Problem:
Report back each line of the records that contains the string "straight".

Dataset records:
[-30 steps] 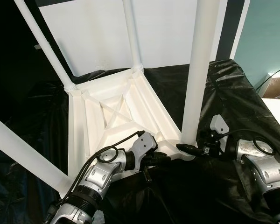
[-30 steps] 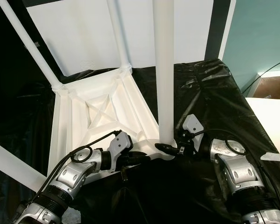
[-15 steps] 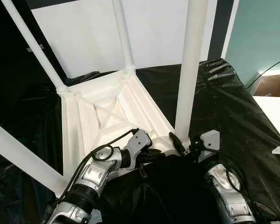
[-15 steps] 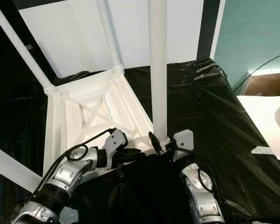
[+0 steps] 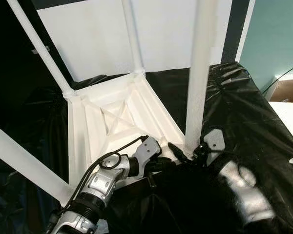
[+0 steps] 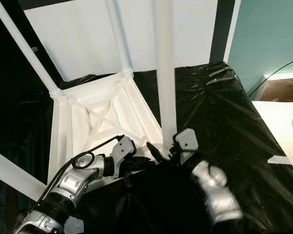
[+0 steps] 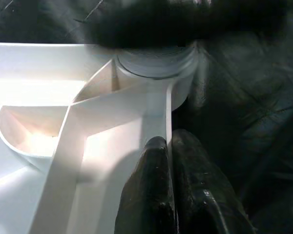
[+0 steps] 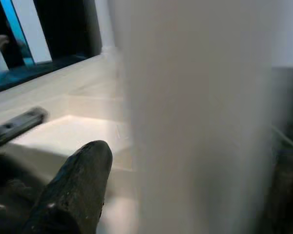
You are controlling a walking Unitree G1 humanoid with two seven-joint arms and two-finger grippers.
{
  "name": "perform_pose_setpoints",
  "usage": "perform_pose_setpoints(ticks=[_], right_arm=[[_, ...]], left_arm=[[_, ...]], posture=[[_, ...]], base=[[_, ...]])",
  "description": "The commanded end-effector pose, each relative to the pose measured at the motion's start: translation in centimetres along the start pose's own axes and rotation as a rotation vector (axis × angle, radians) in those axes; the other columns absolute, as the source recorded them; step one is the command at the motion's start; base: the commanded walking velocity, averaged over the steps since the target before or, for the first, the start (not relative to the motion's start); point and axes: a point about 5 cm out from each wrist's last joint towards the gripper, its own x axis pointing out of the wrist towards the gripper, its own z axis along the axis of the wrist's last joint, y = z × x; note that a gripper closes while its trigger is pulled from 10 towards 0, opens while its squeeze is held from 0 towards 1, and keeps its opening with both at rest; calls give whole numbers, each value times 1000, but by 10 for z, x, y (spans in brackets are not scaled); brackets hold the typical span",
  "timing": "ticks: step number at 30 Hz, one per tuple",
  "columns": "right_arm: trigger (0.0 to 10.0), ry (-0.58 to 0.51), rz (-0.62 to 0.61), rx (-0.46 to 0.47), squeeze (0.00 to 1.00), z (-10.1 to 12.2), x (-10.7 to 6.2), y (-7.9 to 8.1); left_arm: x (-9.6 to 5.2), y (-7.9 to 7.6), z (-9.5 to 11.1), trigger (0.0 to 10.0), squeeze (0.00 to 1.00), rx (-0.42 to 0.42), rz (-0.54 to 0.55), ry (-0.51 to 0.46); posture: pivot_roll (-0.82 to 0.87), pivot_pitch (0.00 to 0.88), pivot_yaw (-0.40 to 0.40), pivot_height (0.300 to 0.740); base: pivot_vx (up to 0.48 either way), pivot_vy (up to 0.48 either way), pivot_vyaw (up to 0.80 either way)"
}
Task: Building children table
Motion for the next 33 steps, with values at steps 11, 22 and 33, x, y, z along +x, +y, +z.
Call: perform_pose_setpoints(ticks=[11,22,33], right_arm=[[0,168,226,31,0,-11,-7,-39],[0,95,153,81,0,-19,-11,9],[0,-67,-590,45,0,-14,-20,12]], left_arm=[[3,-15,-34,10000,0,-142,-66,50],[-1,-18,-37,10000,0,-149,-57,52],[-7,-11,-34,10000,0,-137,-39,57]], posture=[[-48,0,73,740],[-29,0,66,740],[-31,0,82,740]], base=[[0,0,0],[0,0,0],[0,0,0]])
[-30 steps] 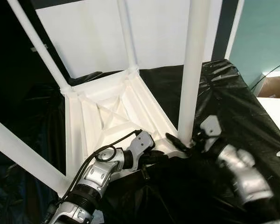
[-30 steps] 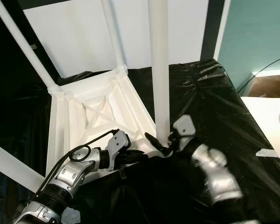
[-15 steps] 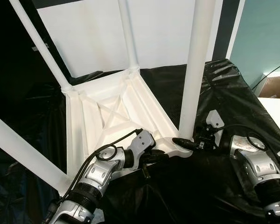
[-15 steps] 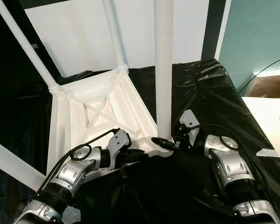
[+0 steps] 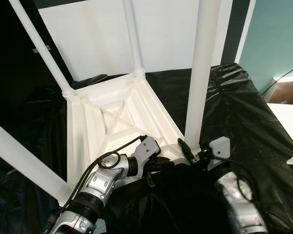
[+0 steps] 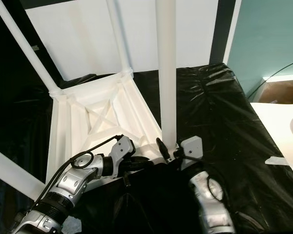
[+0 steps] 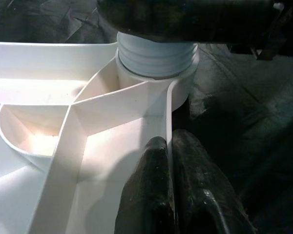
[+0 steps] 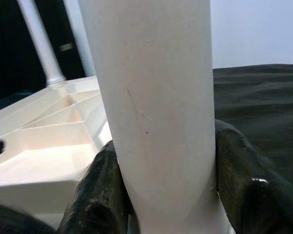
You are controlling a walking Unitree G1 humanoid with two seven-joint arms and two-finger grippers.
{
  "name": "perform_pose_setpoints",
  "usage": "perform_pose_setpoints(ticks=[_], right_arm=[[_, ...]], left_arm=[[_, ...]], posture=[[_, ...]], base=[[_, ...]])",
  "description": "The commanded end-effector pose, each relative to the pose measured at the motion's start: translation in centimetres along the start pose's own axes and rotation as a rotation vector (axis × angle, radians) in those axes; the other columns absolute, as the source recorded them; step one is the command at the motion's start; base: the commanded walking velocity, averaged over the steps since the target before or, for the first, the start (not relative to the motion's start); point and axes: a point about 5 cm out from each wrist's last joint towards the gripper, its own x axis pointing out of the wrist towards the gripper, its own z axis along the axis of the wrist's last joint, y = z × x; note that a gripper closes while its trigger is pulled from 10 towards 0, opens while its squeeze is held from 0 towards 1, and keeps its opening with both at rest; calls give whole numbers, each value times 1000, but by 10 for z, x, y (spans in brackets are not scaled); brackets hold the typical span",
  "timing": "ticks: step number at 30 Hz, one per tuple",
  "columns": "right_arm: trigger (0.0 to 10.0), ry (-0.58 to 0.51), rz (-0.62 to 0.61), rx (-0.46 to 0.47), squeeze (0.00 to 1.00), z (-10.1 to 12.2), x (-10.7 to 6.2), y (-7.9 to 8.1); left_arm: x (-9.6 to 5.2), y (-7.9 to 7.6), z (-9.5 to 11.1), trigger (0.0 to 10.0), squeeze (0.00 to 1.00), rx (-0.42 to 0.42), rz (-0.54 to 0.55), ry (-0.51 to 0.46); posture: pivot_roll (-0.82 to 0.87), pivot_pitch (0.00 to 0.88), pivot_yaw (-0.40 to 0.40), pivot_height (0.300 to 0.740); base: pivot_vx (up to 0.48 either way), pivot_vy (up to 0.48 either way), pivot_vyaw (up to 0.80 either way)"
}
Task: Building children table
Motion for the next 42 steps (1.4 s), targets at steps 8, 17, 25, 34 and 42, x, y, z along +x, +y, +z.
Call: perform_pose_setpoints(ticks=[8,17,25,34,42], right_arm=[[10000,24,-130,-22,0,0,3,-15],[10000,75,329,46,0,-2,12,-3],[10000,207,752,-144,0,9,25,-46],[0,335,943,-178,153,14,27,-72],[0,182,718,-58,0,5,27,-47]], left_arm=[[-1,-12,-31,10000,0,-140,-51,47],[-1,-14,-34,10000,0,-143,-55,51],[-1,-11,-32,10000,0,-138,-49,49],[-2,-15,-34,10000,0,-146,-46,48],[-2,-16,-35,10000,0,-151,-42,43]], posture=[[-35,0,82,740],[-38,0,81,740],[-36,0,75,740],[-30,0,74,740],[-21,0,64,740]], base=[[0,0,0],[0,0,0],[0,0,0],[0,0,0],[0,0,0]])
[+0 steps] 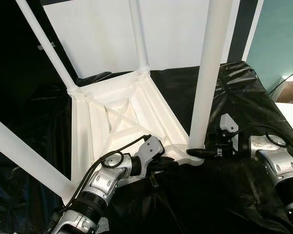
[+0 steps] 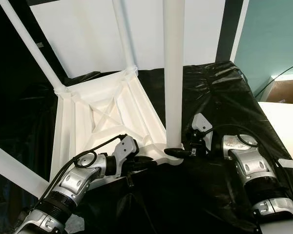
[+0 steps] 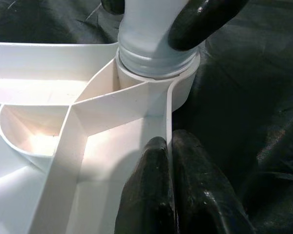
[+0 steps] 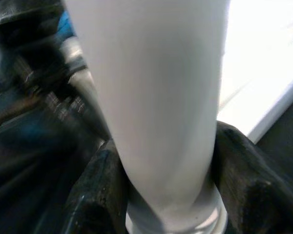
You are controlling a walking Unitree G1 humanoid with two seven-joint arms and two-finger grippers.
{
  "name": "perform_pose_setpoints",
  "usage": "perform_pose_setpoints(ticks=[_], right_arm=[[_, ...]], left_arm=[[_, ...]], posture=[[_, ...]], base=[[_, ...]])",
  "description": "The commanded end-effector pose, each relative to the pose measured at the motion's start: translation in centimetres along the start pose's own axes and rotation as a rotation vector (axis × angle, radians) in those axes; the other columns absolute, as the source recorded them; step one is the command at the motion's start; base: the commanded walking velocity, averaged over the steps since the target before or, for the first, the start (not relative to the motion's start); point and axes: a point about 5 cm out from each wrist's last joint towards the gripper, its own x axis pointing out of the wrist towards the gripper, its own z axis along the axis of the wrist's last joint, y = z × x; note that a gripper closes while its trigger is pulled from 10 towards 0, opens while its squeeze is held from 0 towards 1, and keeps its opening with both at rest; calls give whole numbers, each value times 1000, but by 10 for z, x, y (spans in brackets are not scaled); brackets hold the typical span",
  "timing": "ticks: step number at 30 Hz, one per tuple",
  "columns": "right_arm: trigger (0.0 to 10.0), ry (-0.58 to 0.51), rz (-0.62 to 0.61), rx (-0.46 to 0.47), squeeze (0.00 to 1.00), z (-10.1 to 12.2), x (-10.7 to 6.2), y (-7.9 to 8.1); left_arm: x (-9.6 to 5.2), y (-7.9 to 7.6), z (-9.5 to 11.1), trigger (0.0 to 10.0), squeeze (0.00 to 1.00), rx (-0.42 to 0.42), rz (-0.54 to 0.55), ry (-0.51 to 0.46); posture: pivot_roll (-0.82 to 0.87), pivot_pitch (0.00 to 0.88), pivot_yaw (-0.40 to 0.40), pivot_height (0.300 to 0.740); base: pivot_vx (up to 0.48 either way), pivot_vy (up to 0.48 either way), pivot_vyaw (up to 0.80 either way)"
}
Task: Building children table
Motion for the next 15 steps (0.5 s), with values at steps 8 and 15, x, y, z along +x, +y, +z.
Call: perform_pose_setpoints(ticks=[8,15], right_arm=[[0,-157,-558,44,0,-5,40,46],[0,-180,-744,26,0,2,42,48]], left_arm=[[-4,-15,-38,10000,0,-166,-40,50],[-6,-14,-36,10000,0,-157,-51,59]], posture=[[-30,0,77,740],[-21,0,90,740]], base=[[0,0,0],[0,0,0]])
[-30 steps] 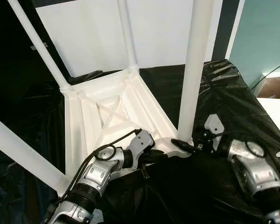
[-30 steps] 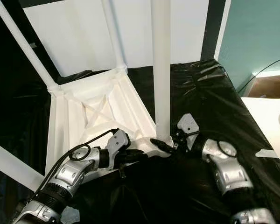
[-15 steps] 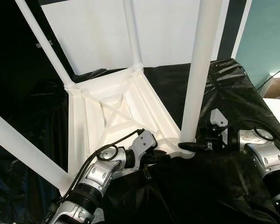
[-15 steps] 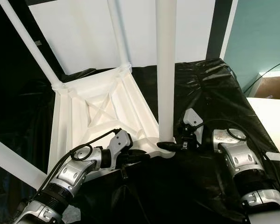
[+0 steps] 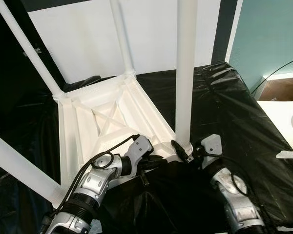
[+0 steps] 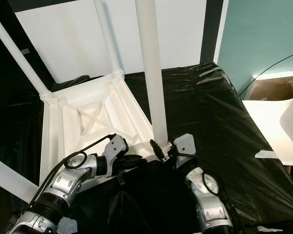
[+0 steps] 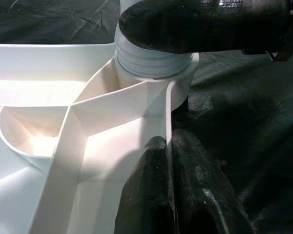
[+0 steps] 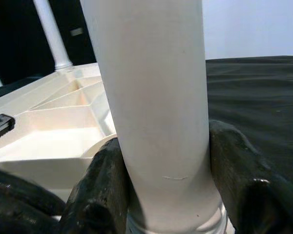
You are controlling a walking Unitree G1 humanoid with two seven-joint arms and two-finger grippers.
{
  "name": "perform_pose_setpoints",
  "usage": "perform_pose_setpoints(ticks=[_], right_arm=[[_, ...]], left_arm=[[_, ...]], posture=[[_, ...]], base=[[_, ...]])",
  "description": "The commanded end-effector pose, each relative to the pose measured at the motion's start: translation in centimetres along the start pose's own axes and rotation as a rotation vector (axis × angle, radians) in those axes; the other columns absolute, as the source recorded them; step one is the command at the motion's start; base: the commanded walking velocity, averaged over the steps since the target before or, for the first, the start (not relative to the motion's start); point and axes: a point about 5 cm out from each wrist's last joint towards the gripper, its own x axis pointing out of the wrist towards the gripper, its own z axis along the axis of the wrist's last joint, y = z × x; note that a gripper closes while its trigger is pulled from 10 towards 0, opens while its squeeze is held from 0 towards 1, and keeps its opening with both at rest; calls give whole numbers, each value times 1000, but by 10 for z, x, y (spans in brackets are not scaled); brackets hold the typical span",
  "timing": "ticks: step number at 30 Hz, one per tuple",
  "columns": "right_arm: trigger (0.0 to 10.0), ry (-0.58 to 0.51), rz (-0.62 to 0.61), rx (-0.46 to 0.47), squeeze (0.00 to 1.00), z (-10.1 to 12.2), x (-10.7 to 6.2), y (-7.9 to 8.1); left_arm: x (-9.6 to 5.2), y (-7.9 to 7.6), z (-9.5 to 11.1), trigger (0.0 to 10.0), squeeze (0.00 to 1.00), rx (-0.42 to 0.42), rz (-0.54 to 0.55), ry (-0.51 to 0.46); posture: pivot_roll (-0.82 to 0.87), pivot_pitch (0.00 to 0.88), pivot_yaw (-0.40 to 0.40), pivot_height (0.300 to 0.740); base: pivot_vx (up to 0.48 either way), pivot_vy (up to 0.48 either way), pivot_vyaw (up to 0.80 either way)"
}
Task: Building children table
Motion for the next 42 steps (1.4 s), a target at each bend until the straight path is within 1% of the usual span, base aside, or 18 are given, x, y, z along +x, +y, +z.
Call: perform_pose_setpoints(ticks=[1,2,4,5,6,9,10,11,18,21,22,25,26,32,36,39,40,42], right_arm=[[0,-19,-59,-52,0,7,7,-4],[4039,-15,-67,-54,0,7,7,-4],[4039,-8,-68,-53,0,6,6,-3],[10000,-2,-66,-51,773,5,6,-3],[10000,0,-41,-36,1000,5,7,-2],[10000,14,24,-25,1000,5,10,1],[10000,31,122,-7,784,4,12,1],[10000,44,250,4,0,6,13,-2],[10000,121,626,-107,0,12,11,-27],[10000,149,652,-139,0,12,13,-36],[3216,175,677,-156,0,14,16,-46],[3216,191,691,-163,0,15,18,-52],[0,218,723,-167,0,16,18,-57],[0,316,795,-139,0,8,9,-63],[0,255,754,-29,0,-3,-4,-37],[0,168,604,-14,0,-5,1,-24],[0,45,366,11,0,-3,8,-11],[0,-10,256,31,0,-2,10,-6]], left_arm=[[7,-21,-30,10000,0,-125,-101,53],[7,-21,-30,10000,0,-125,-101,53],[7,-21,-30,10000,0,-127,-100,52],[6,-22,-31,10000,0,-128,-100,52],[5,-22,-32,10000,0,-129,-98,54],[5,-22,-33,10000,0,-131,-96,56],[5,-21,-33,10000,0,-131,-95,56],[5,-21,-32,10000,0,-130,-96,56],[9,-19,-28,10000,0,-120,-100,50],[9,-18,-27,10000,0,-119,-98,48],[8,-18,-27,10000,0,-118,-94,50],[8,-17,-28,10000,0,-117,-92,51],[7,-17,-28,10000,0,-118,-89,50],[6,-19,-29,10000,0,-124,-82,46],[9,-21,-28,10000,0,-125,-86,40],[10,-21,-27,10000,0,-127,-84,35],[10,-21,-28,10000,0,-131,-80,31],[10,-22,-28,10000,0,-133,-79,30]], posture=[[-21,0,90,740],[-21,0,90,740],[-19,0,90,740],[-19,0,90,740],[-21,0,91,740],[-23,0,92,740],[-27,0,94,740],[-32,0,95,740],[-34,0,92,740],[-32,0,90,740],[-26,0,87,740],[-26,0,87,740],[-22,0,87,740],[-22,0,82,740],[-18,0,65,740],[-15,0,58,740],[-13,0,56,740],[-12,0,56,740]], base=[[0,0,0],[0,0,0],[0,0,0],[0,0,0],[0,0,0],[0,0,0],[0,0,0],[0,0,0],[0,0,0],[0,0,0],[0,0,0],[0,0,0],[0,0,0],[0,0,0],[0,0,0],[0,0,0],[0,0,0],[0,0,0]])
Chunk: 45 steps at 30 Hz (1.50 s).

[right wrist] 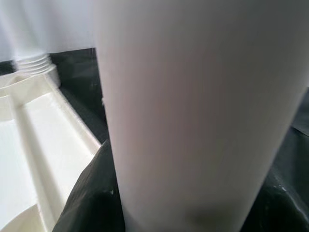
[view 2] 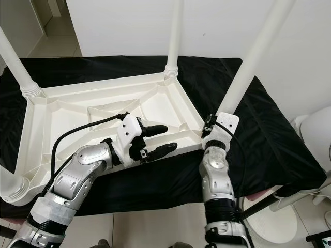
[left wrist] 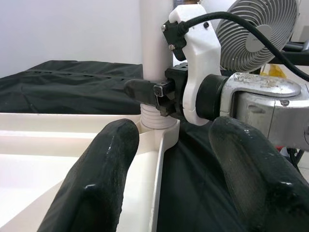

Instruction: Building children table

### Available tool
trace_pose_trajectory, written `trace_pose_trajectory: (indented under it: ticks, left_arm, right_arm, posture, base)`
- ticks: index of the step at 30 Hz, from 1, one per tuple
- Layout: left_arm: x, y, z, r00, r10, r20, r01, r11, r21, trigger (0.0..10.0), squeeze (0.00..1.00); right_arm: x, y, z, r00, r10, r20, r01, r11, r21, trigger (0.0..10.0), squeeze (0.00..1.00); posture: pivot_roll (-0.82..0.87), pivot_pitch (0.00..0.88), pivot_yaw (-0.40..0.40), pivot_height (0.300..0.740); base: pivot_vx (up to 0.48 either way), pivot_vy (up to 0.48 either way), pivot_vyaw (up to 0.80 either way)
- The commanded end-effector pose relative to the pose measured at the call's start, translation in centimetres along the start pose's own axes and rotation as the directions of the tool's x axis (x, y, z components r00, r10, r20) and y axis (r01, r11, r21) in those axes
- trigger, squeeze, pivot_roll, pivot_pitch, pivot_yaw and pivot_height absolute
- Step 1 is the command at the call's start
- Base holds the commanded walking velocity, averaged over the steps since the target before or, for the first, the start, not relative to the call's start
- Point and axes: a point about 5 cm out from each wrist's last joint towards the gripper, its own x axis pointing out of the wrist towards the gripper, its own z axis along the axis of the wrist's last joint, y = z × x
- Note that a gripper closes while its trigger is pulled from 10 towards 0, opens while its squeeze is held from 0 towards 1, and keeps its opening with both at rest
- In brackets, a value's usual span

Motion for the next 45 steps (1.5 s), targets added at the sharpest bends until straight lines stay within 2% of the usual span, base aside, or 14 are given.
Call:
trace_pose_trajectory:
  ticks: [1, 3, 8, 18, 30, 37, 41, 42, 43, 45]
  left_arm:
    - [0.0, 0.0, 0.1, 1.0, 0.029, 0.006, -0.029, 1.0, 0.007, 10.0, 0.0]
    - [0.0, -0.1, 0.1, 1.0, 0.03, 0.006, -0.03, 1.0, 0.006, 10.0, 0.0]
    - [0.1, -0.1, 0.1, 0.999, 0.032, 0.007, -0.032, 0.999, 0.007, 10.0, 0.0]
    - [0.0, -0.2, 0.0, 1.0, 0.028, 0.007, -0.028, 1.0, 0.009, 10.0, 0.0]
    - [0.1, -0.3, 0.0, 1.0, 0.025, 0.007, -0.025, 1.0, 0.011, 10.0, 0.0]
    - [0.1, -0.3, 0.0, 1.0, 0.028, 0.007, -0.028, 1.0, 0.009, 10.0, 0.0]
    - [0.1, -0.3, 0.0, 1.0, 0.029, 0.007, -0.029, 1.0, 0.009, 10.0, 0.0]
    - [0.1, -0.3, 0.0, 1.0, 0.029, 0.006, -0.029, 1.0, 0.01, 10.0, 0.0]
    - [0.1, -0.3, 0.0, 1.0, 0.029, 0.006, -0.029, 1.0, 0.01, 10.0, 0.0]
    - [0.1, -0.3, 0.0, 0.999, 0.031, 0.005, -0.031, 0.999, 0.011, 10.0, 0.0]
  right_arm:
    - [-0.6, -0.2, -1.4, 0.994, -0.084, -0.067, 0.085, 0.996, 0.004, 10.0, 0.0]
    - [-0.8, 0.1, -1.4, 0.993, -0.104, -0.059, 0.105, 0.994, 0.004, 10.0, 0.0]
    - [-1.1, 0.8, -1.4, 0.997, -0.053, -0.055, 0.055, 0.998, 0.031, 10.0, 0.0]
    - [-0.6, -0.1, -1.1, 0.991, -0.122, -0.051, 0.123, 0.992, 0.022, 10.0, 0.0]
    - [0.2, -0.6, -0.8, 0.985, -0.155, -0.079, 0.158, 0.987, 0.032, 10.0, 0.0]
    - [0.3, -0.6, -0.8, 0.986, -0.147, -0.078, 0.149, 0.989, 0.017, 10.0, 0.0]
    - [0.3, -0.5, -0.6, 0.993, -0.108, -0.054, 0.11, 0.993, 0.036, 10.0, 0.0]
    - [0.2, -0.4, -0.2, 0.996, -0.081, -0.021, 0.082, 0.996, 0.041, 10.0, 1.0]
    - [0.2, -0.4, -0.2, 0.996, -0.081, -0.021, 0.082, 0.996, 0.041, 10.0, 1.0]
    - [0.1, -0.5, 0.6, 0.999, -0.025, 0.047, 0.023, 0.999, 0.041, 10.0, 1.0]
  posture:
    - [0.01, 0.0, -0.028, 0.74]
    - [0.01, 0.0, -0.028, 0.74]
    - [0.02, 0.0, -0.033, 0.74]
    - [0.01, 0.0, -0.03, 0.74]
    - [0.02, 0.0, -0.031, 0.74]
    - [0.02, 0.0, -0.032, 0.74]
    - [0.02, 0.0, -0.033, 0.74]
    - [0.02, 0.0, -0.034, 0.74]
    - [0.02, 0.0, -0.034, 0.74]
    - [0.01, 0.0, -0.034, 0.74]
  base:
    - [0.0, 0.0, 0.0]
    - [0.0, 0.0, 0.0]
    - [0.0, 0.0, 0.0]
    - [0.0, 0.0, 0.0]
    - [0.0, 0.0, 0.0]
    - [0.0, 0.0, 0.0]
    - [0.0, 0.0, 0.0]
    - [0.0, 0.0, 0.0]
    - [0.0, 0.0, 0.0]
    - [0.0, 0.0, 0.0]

Response to this exercise:
Motion for the next 42 steps (1.4 s), a target at each bend until the straight path is within 1% of the usual span, base aside, or 18 are given, x, y, z along +x, +y, +z.
Motion for the next 45 steps (1.5 s), targets added at the sharpest bends until straight lines stay within 2% of the usual span, base aside, or 14 are given.

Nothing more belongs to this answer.